Your baby is surrounded by amniotic fluid, a substance much like water. Amniotic fluid contains live fetal skin cells and other substances, such as alpha-fetoprotein (AFP) – which provides important information about your baby's health before birth.
During an amniocentesis, you doctor will obtain a small sample of the amniotic fluid to diagnose chromosomal disorders such as Downs Syndrome, and open neural tube defects (ONTDs) such as spina bifida. Testing is available for other genetic defects and disorders depending on the family history.
Who Should Have an Amniocentesis?
An amniocentesis is generally offered to women between the 15th and 20th weeks of pregnancy who are at increased risk for chromosome abnormalities. An amniocentesis may be recommended for you if you:
Are of advanced maternal age (35 years or older)

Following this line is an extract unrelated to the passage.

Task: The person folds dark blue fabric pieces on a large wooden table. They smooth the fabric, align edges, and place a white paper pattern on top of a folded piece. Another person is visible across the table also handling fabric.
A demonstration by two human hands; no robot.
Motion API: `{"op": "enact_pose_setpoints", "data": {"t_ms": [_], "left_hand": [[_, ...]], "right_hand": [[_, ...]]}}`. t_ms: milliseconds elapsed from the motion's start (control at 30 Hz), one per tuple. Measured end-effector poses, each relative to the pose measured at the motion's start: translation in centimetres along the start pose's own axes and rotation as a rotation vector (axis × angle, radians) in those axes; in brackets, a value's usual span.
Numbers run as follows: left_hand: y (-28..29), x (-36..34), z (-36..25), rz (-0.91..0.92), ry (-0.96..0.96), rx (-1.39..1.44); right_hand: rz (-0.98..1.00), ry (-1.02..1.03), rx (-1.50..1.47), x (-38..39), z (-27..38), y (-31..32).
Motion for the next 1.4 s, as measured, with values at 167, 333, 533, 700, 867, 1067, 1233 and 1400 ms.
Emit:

Had an Abnormal AFP (alpha fetoprotein) blood test
What Happens During an Amniocentesis?
Your doctor will insert a long, thin needle through your abdomen into the amniotic sac to withdraw a small sample of the fluid. Although specific details of each procedure vary slightly, generally, an amniocentesis follows this process:
The abdomen is cleansed with antiseptic
The doctor may administer a local anesthetic to numb the skin
An ultrasound is used to help guide a hollow needle into the amniotic sac
A small amount of fluid is withdrawn for laboratory analysis
If you have an amniocentesis, avoid any strenuous activities for at least 24 hours. You may also feel some cramping during or after the procedure. Twins or other multiples require sampling from each amniotic sac.
Following the amniocentesis, the fluid is sent to a genetics laboratory so that the cells can grow and be analyzed. Results are usually available in about 10 days to two weeks, depending on the laboratory.